We are entering a new era of scientific discovery, one where great things are possible. But those advances will be for naught if the public loses faith in the science, or the scientists.


You can create a genetically modified dengue-resistant mosquito, but if the public fears it more than the disease, all you have is an expensive laboratory curiosity.


And a universal flu vaccine – one that could forever stave off the global threat of influenza pandemics -only works if it is accepted by the vast majority of the public as being safe, effective, and necessary.


As I wrote in Science At The Crossroads, the public’s faith in science and technology is teetering. 


According to a UK poll (Public Attitudes To Science, May 2011), while the majority of respondents (79%) believe science has, on the whole, made our lives easier . . .  astonishingly, just 54% believe that the benefits of science are greater than any harmful effect.
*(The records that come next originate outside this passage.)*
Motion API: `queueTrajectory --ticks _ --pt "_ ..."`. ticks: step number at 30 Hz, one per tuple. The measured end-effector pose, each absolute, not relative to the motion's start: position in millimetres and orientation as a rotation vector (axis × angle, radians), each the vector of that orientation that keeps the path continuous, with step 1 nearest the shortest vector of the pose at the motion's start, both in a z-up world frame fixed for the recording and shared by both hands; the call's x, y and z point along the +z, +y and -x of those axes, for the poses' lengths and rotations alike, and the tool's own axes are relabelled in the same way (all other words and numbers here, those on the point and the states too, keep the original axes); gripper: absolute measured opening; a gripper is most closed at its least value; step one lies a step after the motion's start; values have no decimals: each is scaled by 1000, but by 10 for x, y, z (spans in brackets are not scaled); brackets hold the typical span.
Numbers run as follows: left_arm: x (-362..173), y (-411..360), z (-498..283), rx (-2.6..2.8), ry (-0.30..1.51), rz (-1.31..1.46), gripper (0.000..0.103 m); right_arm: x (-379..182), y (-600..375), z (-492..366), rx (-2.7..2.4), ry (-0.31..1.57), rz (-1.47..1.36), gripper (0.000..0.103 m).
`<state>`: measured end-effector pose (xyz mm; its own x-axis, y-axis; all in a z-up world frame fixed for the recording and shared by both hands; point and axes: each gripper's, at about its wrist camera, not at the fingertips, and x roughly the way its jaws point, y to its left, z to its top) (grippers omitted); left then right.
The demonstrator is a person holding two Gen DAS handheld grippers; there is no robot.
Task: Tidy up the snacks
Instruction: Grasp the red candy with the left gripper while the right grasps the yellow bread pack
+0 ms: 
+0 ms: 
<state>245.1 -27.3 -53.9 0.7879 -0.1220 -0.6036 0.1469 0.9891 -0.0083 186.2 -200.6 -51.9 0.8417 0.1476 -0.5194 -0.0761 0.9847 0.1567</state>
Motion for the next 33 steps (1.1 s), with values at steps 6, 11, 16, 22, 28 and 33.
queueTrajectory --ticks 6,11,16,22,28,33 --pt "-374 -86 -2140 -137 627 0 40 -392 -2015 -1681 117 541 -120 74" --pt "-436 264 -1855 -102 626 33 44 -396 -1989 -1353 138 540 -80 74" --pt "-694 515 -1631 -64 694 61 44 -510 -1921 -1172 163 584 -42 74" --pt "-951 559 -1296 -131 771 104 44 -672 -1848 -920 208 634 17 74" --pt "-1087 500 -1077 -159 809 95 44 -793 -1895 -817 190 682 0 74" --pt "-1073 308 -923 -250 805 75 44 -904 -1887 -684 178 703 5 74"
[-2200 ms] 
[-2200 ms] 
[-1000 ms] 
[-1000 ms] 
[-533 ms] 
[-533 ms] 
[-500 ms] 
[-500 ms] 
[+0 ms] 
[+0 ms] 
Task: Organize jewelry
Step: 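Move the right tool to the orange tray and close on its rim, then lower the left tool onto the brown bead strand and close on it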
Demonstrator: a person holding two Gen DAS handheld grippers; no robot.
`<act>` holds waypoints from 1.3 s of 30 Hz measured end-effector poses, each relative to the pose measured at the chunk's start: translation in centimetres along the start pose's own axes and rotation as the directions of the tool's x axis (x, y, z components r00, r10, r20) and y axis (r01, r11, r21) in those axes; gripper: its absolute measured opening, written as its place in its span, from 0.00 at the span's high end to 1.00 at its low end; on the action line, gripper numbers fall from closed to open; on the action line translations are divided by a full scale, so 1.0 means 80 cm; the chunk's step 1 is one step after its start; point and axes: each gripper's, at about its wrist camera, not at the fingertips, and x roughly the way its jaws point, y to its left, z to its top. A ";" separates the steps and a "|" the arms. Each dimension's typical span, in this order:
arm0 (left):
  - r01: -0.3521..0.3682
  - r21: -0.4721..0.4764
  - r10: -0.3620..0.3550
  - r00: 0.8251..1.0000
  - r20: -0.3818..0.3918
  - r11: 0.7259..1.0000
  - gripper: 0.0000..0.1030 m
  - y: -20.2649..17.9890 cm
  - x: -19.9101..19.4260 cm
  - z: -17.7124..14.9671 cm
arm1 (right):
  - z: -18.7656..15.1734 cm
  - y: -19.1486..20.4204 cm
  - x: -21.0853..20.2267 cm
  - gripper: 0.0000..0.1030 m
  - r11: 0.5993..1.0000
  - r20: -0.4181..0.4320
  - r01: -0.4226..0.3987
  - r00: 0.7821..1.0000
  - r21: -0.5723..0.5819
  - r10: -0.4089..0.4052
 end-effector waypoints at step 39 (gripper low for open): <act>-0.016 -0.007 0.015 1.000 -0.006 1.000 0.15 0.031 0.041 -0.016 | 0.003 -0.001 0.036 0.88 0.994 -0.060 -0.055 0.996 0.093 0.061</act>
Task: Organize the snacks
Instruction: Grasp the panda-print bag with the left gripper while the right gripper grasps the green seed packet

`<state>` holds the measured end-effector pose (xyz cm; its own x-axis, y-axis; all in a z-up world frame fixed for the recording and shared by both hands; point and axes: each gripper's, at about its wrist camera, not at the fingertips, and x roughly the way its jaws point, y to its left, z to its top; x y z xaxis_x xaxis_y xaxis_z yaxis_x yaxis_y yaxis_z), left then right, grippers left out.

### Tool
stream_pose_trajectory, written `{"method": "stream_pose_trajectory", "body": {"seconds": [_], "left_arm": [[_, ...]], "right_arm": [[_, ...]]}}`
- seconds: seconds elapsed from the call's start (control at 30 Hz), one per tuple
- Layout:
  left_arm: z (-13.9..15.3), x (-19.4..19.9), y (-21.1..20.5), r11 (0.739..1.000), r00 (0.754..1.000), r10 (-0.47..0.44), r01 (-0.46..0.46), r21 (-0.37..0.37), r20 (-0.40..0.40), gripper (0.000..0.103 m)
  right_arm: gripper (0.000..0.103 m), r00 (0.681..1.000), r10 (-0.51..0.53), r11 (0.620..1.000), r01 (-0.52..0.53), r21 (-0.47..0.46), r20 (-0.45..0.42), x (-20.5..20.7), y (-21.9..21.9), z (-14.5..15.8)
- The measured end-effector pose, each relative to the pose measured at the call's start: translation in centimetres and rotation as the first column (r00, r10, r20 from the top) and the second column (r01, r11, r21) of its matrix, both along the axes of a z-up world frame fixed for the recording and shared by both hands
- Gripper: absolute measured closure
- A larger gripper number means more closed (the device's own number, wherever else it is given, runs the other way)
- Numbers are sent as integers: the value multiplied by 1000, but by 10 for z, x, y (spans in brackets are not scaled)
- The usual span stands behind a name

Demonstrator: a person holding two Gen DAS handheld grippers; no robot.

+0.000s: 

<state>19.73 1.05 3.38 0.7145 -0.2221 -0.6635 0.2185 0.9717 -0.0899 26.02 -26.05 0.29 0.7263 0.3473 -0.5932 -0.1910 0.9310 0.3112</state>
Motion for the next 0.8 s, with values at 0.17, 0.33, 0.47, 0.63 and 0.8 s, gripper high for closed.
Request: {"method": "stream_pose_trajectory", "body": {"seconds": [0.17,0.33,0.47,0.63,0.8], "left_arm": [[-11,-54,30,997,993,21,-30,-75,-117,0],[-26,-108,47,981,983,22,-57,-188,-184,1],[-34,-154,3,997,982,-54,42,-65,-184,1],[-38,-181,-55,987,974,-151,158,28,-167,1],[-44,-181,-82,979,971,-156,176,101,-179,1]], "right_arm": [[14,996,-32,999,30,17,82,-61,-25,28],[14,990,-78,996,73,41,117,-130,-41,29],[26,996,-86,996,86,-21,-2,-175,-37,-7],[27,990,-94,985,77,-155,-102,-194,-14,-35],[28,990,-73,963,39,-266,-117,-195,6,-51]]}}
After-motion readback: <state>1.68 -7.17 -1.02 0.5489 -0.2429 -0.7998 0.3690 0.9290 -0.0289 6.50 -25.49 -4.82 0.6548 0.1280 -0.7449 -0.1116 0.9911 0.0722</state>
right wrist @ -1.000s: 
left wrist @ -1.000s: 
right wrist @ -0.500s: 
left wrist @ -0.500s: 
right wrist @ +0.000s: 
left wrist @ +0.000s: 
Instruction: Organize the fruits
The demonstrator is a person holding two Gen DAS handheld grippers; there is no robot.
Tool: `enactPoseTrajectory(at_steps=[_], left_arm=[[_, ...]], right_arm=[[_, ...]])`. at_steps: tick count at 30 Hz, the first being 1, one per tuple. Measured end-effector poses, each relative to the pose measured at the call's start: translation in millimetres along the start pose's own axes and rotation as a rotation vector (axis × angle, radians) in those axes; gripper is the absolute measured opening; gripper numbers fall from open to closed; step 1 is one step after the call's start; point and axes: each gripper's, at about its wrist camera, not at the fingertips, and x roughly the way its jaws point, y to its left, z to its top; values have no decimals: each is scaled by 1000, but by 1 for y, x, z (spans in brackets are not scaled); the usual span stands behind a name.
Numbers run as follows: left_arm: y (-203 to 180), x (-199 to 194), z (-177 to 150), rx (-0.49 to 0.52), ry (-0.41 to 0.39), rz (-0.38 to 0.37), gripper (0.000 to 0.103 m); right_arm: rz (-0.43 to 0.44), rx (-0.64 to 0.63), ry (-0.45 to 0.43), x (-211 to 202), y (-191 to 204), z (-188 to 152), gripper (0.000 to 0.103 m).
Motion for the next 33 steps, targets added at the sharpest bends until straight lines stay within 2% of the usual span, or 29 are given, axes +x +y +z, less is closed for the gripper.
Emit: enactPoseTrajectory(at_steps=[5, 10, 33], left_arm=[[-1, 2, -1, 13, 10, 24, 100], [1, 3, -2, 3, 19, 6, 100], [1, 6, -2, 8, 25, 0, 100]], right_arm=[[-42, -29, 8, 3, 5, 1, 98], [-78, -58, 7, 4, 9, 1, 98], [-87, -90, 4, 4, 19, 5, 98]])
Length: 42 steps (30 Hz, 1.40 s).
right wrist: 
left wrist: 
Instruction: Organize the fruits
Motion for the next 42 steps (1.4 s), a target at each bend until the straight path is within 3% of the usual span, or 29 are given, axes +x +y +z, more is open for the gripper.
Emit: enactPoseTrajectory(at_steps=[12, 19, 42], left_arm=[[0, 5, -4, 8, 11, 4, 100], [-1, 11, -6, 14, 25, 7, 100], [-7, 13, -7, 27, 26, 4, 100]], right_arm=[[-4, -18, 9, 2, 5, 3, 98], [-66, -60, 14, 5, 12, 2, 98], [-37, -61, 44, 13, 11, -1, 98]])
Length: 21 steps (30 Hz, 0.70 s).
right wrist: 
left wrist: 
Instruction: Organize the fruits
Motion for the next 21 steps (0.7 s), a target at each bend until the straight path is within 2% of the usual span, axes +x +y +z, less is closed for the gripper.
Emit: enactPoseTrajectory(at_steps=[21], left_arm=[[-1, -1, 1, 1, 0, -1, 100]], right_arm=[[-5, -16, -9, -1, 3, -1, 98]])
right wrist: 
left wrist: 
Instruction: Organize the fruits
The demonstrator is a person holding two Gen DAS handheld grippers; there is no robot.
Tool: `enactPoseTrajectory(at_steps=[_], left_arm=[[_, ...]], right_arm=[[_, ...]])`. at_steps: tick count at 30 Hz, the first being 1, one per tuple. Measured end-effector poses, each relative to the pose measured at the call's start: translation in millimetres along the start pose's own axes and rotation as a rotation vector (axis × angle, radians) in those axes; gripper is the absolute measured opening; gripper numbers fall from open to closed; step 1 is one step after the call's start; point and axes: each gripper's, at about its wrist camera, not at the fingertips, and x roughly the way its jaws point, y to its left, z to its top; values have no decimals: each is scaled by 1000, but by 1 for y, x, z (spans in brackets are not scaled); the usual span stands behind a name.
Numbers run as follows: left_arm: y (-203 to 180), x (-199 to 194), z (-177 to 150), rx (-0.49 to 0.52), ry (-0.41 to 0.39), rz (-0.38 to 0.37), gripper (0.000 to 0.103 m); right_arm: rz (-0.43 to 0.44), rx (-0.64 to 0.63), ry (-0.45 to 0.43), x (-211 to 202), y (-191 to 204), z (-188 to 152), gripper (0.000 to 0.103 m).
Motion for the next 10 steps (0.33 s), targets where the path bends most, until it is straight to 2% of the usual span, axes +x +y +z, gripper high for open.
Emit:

One only has to look at the deep divisions over climate change, evolution, vaccine safety, nuclear power, and genetically modified food crops to realize just how wide this rift between the public, and scientists, has become.


Which makes getting policy on H5N1 research (and other DURC projects) right, and as safe as possible, absolutely imperative.


Given the public’s sentiment, the burgeoning field of Life Sciences (which includes bio-engineering) can ill afford a misstep if they hope to gain and hold the public’s acceptance.